# [Exercise details]
For the copy, please give all of the data again exactly and leave the pictures out.

START Information supplied

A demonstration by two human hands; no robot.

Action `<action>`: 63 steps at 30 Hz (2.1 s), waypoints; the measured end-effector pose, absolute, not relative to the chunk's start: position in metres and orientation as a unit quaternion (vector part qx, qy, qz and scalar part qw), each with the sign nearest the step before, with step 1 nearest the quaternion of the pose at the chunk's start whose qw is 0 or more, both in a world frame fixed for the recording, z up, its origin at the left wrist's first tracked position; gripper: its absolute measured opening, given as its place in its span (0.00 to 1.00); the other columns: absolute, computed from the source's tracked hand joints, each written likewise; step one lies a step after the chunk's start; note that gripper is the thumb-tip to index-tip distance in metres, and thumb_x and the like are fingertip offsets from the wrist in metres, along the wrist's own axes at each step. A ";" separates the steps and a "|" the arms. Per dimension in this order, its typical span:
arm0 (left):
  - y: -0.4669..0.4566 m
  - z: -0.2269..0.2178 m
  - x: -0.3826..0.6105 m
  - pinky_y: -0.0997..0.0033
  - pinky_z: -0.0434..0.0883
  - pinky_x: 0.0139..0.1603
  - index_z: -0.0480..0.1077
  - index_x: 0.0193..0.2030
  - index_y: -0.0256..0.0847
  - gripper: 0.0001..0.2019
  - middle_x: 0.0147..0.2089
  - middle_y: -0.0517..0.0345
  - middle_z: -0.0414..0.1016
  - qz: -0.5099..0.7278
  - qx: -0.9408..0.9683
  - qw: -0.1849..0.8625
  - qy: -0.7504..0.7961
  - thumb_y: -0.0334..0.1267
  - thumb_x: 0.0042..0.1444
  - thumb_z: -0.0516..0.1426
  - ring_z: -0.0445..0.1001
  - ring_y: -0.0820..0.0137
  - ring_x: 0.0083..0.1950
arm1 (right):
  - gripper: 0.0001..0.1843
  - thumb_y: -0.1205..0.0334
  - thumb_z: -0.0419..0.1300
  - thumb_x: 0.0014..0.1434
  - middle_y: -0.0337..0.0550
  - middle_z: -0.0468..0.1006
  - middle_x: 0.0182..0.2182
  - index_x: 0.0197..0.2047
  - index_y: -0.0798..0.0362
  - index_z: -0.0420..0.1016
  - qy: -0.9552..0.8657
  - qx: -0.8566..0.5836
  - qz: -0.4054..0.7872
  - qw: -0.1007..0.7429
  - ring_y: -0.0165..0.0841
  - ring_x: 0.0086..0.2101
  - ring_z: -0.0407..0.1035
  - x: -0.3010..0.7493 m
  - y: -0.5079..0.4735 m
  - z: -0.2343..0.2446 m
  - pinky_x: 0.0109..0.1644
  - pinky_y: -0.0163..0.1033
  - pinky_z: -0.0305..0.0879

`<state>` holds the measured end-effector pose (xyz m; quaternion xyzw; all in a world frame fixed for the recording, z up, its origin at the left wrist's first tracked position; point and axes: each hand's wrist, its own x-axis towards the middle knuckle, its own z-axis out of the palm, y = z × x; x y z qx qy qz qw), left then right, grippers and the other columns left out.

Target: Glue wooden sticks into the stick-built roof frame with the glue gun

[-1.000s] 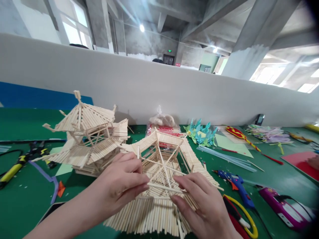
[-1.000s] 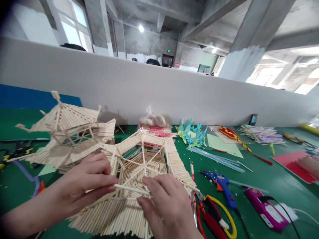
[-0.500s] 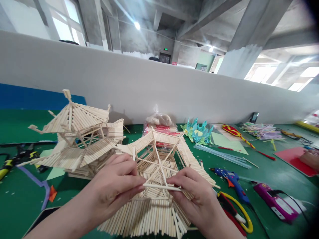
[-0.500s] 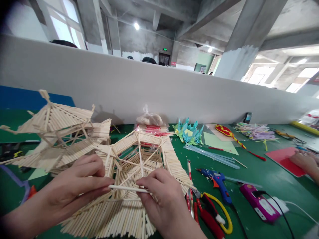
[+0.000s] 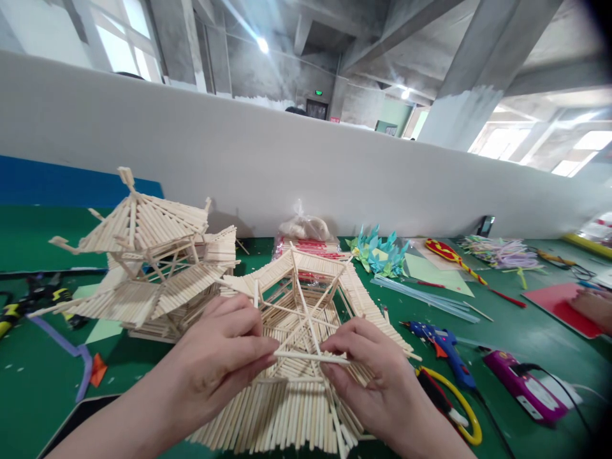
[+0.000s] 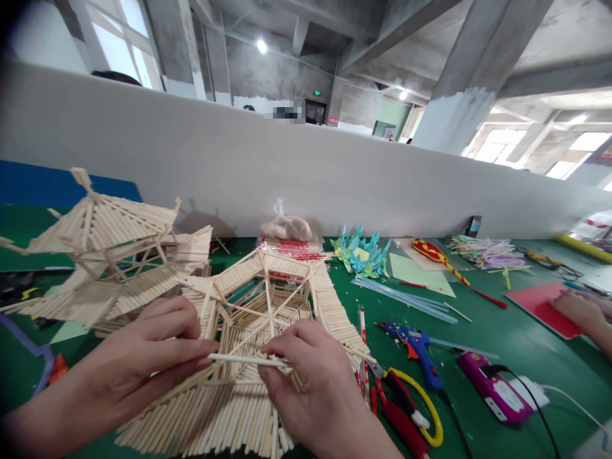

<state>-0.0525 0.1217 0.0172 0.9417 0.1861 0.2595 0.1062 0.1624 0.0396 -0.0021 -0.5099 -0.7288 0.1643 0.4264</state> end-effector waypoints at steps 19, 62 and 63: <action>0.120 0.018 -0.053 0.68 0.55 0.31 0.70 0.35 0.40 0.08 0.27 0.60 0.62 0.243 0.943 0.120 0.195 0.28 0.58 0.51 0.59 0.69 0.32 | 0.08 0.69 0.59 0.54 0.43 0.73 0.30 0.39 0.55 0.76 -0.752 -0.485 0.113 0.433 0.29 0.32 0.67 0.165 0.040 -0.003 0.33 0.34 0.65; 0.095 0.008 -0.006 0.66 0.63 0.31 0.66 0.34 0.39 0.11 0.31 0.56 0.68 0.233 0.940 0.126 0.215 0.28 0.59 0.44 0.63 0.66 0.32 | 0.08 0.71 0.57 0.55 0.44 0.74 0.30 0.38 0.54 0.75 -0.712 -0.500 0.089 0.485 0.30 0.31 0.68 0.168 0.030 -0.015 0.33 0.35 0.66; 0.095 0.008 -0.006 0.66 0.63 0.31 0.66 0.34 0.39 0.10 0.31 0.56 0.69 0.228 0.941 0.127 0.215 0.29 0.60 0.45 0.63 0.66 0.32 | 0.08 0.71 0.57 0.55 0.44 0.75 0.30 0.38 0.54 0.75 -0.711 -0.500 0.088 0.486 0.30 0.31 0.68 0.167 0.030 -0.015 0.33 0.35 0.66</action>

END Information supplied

# [Response area]
A demonstration by two human hands; no robot.

Action `<action>`: 63 steps at 30 Hz (2.1 s), waypoints; the measured end-effector pose, absolute, not relative to the chunk's start: position in metres and orientation as a unit quaternion (vector part qx, qy, qz and scalar part qw), each with the sign nearest the step before, with step 1 nearest the quaternion of the pose at the chunk's start whose qw is 0 or more, both in a world frame fixed for the recording, z up, its origin at the left wrist's first tracked position; gripper: its absolute measured opening, given as its place in its span (0.00 to 1.00); the other columns: absolute, computed from the source's tracked hand joints, each written likewise; step one lies a step after the chunk's start; note that gripper is the thumb-tip to index-tip distance in metres, and thumb_x and the like are fingertip offsets from the wrist in metres, along the wrist's own axes at each step. A ";" separates the steps and a "|" the arms. Per dimension in this order, its typical span:
arm0 (left):
  - y: -0.4669..0.4566 m
  - z: -0.2269..0.2178 m
  - x: -0.3826..0.6105 m
  - pinky_y: -0.0997..0.0033
  - pinky_z: -0.0434..0.0883
  - pinky_x: 0.0139..0.1603
  - index_z: -0.0480..0.1077
  - index_x: 0.0193..0.2030
  - index_y: -0.0256..0.0847
  - gripper: 0.0001..0.2019
  - middle_x: 0.0147..0.2089
  - middle_y: -0.0517..0.0345
  - middle_z: -0.0414..0.1016
  - qz: -0.5099..0.7278
  - qx: -0.9408..0.9683
  - qw: -0.1849..0.8625
  - qy: -0.7504..0.7961
  - thumb_y: -0.0334..0.1267
  - thumb_x: 0.0042..0.1444
  - thumb_z: -0.0516..0.1426
  - ring_z: -0.0445..0.1001
  - ring_y: -0.0820..0.0137
  - ring_x: 0.0083..0.1950
arm1 (right):
  - gripper: 0.0001..0.1843
  - thumb_y: -0.1205..0.0334
  - thumb_z: -0.0419..0.1300
  - thumb_x: 0.0014..0.1434
  - middle_y: -0.0337..0.0550
  - middle_z: -0.0468..0.1006
  - middle_x: 0.0182..0.2182
  - index_x: 0.0197..0.2047
  - index_y: -0.0798..0.0362
  - index_z: -0.0420..0.1016
  - qy: -0.9552..0.8657
  - qx: -0.8566..0.5836
  - qz: -0.4054..0.7872
  - qw: -0.1007..0.7429
  - ring_y: -0.0165..0.0841
  - ring_x: 0.0086..0.2101
  - ring_z: -0.0407..0.1035
  - x: -0.3010..0.7493 m
  - y: -0.5079..0.4735 m
  - z: -0.2343..0.2446 m
  - pinky_x: 0.0109..0.1644
  - pinky_y: -0.0163..0.1033
  - pinky_z: -0.0305..0.0879

`<state>` holds the measured end-effector pose (xyz m; quaternion xyzw; all in a world frame fixed for the recording, z up, its origin at the left wrist's first tracked position; point and axes: each hand's wrist, its own x-axis towards the middle knuckle, its own z-axis out of the palm, y = z × x; x y z qx qy qz qw), left then right, grippers and the other columns left out.

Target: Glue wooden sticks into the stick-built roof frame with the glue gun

[-1.000s] 
[-1.000s] 
[-0.500s] 
[-0.500s] 
[+0.000s] 
[+0.000s] 

<state>-0.0525 0.1217 0.0172 0.9417 0.1861 0.2595 0.1062 0.1624 0.0396 -0.0021 -0.5099 -0.7288 0.1643 0.4264</state> end-effector waypoints at steps 19, 62 and 63: <action>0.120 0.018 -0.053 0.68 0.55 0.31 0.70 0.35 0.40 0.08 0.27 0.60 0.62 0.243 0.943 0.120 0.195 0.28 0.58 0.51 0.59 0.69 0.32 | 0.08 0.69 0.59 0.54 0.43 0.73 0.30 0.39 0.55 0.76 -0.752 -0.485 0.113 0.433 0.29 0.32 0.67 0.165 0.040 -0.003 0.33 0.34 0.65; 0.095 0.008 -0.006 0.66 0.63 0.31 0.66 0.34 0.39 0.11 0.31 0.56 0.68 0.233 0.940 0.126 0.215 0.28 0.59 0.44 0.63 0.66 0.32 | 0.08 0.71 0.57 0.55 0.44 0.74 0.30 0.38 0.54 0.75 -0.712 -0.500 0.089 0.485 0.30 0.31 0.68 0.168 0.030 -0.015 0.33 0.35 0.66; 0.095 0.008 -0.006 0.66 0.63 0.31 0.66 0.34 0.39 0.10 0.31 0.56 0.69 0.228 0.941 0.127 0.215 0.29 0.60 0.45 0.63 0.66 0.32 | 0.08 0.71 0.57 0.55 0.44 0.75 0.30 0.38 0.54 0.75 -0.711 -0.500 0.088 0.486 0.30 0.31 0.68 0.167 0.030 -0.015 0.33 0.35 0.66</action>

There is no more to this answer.